OK, so the next question is how do you
interpret the results?
There were six possible cases.
On the left I have somebody's status in the base community.
You can be viewing the Geeks community even if you're not a
member of it.
So I divided the member and nonmember cases.
That's the left column.
Across the top, I have their relation to the
community they click on.
So the M is for if they were already a
member of that community.
N is for if they didn't belong to that community and they
don't join it after clicking on it.
J is if they didn't belong to it but they click and join it.
So it's six possible cases.
I have the big N's and little n's to make them easier to
tell apart.
So, which of these measures, which of these squares do we
care most about?
AUDIENCE: [INAUDIBLE]
ELLEN SPERTUS: OK, I'm hearing J.
AUDIENCE: [INAUDIBLE]
ELLEN SPERTUS: Member to J?
AUDIENCE: [INAUDIBLE]
ELLEN SPERTUS: That's what we thought, too.

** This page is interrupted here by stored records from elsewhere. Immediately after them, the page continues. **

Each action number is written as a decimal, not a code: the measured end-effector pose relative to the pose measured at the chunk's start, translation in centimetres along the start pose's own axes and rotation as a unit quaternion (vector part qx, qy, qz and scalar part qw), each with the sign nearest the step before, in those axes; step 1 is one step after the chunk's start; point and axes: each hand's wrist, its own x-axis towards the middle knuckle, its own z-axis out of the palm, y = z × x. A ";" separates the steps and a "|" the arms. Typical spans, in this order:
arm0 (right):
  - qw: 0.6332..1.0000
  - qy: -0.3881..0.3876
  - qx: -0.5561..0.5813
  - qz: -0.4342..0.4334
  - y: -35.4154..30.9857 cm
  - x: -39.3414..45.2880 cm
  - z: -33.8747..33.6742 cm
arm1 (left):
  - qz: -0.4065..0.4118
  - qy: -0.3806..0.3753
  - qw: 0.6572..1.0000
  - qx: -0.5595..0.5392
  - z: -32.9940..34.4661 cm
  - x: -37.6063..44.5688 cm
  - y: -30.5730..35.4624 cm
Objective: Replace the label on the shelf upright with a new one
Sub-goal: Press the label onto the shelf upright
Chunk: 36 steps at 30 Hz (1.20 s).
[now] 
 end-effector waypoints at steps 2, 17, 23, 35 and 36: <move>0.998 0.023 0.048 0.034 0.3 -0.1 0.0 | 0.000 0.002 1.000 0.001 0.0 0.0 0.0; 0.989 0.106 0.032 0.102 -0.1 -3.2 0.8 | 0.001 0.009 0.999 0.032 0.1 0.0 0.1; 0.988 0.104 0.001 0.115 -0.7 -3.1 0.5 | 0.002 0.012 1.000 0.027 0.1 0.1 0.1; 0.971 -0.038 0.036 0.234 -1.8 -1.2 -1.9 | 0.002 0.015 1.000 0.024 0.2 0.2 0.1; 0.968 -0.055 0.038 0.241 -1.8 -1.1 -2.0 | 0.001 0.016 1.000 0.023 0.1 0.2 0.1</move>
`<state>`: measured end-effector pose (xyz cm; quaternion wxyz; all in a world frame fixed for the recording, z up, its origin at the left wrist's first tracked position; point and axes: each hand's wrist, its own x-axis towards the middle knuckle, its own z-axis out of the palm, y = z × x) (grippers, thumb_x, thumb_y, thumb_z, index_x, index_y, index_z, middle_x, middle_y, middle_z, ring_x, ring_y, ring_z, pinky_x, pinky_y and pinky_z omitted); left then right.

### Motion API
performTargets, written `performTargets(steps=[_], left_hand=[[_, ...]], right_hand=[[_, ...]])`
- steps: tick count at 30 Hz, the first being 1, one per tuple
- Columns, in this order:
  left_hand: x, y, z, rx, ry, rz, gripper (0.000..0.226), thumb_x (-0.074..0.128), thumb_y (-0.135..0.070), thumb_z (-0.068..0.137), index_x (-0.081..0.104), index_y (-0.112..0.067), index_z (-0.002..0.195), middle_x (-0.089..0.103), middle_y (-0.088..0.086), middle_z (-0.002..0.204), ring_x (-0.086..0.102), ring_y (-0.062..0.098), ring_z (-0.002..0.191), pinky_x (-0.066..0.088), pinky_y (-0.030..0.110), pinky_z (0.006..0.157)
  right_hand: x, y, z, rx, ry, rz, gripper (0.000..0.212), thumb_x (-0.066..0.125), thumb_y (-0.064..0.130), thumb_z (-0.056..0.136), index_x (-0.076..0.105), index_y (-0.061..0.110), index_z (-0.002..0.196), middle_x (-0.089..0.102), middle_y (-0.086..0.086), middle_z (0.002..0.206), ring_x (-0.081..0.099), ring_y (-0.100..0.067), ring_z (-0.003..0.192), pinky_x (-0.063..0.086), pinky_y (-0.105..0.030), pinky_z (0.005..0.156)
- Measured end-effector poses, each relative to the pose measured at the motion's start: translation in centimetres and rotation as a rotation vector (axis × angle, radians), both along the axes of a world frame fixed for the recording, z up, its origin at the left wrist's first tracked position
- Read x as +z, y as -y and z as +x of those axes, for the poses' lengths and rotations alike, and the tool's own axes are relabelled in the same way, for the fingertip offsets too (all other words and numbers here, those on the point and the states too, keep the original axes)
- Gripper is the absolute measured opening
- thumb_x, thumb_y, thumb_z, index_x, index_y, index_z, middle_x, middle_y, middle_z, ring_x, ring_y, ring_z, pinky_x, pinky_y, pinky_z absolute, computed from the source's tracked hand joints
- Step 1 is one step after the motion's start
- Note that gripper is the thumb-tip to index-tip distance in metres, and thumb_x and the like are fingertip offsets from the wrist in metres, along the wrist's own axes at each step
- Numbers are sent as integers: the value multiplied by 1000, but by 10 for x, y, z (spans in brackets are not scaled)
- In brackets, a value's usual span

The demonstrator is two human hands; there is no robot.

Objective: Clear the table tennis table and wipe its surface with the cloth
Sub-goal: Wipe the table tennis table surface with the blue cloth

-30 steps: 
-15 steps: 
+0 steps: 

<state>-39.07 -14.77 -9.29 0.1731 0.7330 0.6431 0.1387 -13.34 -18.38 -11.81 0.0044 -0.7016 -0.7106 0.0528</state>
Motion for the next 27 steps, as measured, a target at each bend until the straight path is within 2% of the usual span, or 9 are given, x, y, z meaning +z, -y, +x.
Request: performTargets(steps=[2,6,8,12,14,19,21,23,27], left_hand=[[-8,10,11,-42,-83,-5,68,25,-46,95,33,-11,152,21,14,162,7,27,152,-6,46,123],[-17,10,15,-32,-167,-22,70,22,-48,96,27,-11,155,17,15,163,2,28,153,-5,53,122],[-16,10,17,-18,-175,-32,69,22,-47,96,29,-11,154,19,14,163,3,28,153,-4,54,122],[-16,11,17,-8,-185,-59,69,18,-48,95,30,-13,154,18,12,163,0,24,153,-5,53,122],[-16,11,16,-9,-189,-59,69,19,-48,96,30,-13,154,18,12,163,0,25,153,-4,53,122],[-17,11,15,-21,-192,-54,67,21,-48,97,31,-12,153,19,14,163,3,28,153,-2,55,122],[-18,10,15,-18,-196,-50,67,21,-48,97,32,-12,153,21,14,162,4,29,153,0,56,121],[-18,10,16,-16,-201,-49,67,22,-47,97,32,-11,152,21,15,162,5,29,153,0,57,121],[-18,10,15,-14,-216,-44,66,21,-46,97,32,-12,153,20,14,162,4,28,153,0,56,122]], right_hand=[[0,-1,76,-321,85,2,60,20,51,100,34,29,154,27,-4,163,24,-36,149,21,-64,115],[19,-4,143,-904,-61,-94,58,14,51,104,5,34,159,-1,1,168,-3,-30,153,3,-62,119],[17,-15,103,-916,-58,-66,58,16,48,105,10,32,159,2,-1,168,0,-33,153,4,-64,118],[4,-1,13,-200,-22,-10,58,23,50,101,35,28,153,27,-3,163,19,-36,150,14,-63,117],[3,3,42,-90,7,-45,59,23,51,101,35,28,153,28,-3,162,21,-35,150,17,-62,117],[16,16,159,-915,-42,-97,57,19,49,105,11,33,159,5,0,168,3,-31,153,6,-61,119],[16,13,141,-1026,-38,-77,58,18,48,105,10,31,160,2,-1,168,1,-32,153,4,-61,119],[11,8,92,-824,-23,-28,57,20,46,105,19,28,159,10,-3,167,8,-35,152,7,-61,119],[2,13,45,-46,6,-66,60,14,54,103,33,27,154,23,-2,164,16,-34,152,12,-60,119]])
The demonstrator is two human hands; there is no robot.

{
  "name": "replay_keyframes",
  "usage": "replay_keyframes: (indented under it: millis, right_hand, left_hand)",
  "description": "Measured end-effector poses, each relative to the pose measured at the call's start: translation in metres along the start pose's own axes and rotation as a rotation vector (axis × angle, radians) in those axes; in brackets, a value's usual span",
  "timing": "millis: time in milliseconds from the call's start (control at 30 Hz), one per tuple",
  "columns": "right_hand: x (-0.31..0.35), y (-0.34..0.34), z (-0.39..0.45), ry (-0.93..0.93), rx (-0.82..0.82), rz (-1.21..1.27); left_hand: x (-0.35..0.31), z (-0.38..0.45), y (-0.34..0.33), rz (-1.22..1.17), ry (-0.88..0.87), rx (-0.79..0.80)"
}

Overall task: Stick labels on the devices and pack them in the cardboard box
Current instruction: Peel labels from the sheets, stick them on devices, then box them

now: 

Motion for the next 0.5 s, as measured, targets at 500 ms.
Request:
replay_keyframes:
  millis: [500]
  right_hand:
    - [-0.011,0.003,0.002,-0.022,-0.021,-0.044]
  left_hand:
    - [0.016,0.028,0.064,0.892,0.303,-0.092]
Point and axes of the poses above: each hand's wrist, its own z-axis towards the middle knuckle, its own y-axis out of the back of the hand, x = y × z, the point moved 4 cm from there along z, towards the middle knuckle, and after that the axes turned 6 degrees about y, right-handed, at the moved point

That if somebody is a member of a base community, they had
a community they didn't belong to and join it, that's the
sign of a recommendation.
And it's really unclear how to interpret the other ones.
If somebody is a member of the community and they clicked on
something and don't join it, does it mean it was a useful
link because they clicked on it?
Or was it just a distraction, that they clicked on it, and
it wasn't what they hoped it would be.
And you can ask similar questions about
each of these squares.
So we measured all of those, but we decided the primary
feature would be member to join conversion.

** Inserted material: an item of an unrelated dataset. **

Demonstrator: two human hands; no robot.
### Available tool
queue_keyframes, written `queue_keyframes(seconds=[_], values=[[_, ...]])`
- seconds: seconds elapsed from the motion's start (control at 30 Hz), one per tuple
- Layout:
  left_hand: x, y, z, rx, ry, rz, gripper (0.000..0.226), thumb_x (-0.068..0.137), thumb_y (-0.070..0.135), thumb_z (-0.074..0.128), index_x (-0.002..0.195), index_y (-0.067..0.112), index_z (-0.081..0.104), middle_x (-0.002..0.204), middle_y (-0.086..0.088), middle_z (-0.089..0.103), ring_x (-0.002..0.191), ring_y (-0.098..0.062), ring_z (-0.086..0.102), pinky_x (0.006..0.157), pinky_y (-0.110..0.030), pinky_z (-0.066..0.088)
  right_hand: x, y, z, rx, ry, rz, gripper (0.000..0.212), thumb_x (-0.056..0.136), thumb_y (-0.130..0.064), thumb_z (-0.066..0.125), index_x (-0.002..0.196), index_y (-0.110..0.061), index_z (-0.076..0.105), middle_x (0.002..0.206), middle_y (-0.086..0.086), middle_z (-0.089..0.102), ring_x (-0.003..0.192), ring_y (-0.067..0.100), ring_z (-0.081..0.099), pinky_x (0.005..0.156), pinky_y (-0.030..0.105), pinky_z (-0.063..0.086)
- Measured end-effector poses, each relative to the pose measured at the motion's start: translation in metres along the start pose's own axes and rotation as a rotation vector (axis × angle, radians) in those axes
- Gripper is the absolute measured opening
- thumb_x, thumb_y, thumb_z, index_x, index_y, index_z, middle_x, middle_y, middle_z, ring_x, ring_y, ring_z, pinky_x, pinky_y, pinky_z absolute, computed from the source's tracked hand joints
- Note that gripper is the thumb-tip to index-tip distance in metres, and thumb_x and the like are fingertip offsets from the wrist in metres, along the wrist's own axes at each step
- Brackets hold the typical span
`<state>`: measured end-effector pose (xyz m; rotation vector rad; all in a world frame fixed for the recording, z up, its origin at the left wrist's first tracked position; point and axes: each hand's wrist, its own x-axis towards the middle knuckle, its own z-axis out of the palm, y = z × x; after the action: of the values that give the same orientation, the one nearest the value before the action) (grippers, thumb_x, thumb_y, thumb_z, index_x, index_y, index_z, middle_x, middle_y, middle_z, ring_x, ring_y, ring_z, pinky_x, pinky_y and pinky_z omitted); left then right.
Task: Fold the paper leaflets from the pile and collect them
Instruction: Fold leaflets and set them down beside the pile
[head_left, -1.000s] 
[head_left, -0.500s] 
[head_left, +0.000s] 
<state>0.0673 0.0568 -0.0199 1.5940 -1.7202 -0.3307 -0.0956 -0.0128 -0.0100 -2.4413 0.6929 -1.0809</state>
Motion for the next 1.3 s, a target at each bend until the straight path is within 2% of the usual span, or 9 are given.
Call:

So we ran this experiment and we generated 4 million of
these recommendation pages and we got 900,000
clicks on those links.
And here I'm featuring the conversion rate.
You see if somebody belongs to a community, and clicks on a
recommendation, there's a 54% chance that they join the
community that they click on.
If they are in a community they don't belong to when they
click on a link, there's only a 17% chance
that they join it.
Overall it's a 34% chance.
So for the analysis, we want to take each click, and
remember, each click questions was choosing among two
different algorithms, and if L1 rated that item more highly
that the user clicked on, we give a point to L1.

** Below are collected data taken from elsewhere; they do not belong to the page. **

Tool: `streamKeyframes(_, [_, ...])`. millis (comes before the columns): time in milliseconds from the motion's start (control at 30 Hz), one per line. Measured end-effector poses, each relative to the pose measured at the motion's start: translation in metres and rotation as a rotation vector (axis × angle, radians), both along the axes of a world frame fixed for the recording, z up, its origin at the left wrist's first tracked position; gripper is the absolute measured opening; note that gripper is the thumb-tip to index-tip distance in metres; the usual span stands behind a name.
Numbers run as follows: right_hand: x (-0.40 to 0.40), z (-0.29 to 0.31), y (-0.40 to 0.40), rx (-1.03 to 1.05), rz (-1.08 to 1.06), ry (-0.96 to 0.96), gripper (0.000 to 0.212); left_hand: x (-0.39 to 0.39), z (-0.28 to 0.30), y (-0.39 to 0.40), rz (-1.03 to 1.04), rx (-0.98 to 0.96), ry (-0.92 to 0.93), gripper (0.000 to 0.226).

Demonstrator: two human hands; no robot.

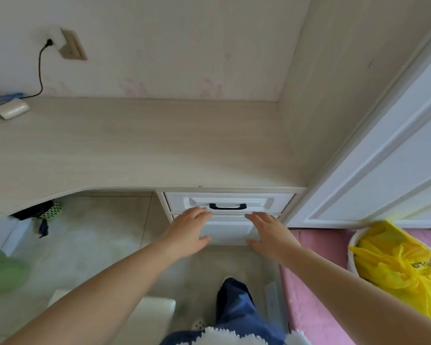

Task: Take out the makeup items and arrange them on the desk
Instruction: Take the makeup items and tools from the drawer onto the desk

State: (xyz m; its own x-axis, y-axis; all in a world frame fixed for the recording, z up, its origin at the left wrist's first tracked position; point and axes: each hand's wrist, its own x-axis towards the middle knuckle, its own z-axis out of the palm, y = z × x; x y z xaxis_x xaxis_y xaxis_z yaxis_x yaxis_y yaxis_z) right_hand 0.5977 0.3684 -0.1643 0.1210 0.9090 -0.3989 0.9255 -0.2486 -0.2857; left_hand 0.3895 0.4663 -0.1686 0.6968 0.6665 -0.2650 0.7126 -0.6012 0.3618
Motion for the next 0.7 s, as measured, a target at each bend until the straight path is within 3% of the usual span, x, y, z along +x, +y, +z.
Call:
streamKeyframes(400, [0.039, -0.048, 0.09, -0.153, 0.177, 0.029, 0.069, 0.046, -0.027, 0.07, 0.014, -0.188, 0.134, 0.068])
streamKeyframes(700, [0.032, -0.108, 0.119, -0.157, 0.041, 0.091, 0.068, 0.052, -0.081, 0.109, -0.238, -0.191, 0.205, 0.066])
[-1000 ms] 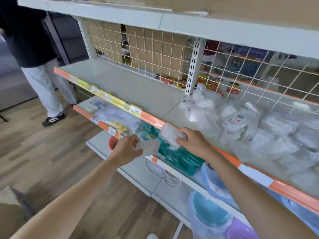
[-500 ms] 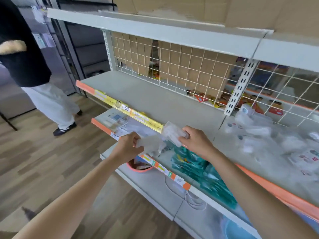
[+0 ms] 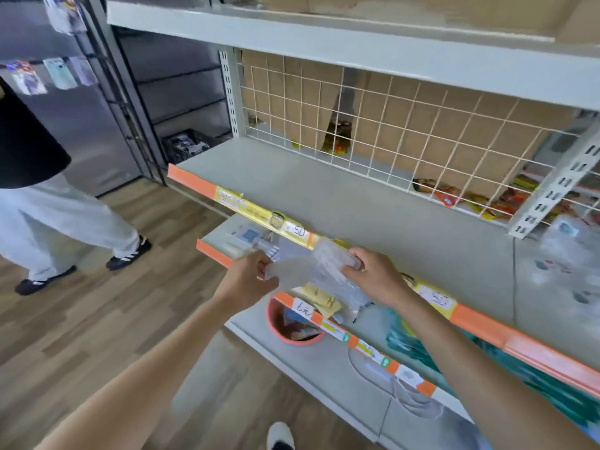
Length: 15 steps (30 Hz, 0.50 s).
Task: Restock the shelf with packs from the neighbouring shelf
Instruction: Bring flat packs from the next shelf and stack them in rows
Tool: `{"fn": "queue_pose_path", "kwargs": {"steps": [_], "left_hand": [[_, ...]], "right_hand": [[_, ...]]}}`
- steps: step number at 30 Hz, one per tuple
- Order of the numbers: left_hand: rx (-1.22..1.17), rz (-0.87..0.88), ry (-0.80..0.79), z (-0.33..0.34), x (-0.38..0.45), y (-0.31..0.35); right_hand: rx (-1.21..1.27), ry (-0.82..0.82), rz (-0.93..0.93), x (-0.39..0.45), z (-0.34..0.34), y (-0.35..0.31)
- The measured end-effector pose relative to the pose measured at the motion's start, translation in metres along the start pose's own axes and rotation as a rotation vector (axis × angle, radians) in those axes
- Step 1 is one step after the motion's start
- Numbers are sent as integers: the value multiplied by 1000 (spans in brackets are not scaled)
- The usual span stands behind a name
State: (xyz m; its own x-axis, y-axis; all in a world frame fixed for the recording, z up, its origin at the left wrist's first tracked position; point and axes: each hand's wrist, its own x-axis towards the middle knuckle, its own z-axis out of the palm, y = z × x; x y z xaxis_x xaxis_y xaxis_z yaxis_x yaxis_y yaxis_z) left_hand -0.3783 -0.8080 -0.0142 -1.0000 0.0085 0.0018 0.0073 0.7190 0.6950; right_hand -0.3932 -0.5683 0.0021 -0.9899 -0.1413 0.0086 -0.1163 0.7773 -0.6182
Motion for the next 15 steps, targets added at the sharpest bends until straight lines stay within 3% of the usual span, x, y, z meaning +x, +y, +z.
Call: {"fn": "queue_pose_path", "kwargs": {"steps": [9, 15], "left_hand": [[-3, -22, 123, -77, 112, -41], [-19, 26, 97, -100, 171, -78]], "right_hand": [[131, 2, -26, 119, 34, -50], [102, 20, 5, 175, 54, -72]]}}
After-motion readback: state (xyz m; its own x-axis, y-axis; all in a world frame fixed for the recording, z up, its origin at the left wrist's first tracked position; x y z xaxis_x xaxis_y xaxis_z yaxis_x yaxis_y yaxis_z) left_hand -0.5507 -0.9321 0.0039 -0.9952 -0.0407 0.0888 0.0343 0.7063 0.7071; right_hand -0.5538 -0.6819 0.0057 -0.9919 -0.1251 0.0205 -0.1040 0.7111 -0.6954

If LogOdds rated it more highly, we
give a point to LogOdds.
And doing that, we actually got a total
order on our results.
So clicks leading to joins, L2 gave the best results.
L!
was next to worst. And all of these were statistically
significant, except for the single arrow, as opposed to
the double arrow.
AUDIENCE: So these are member or overall?
ELLEN SPERTUS: These are just looking at member of base
community joins a community, in the top row.
Excuse me, clicks leading to join.
That's ambiguous.
I'll have to to check my numbers If you look at all
clicks, L2 wins.
The order's the same, except that L!
jumps forward.
So, after this we were wondering
about positional effects.
We show things in scored grid of the positions that people
are more likely to click on.
Our first experiment couldn't tell us anything about that
because we were putting the best recommendations first.
So what we did is we generated new recommendations, just
using L1, and we showed them to different users in
different orders.
And then we tracked a million and a third clicks, to see
where people were more likely to click.
So we show one, two or three rows of recommendations.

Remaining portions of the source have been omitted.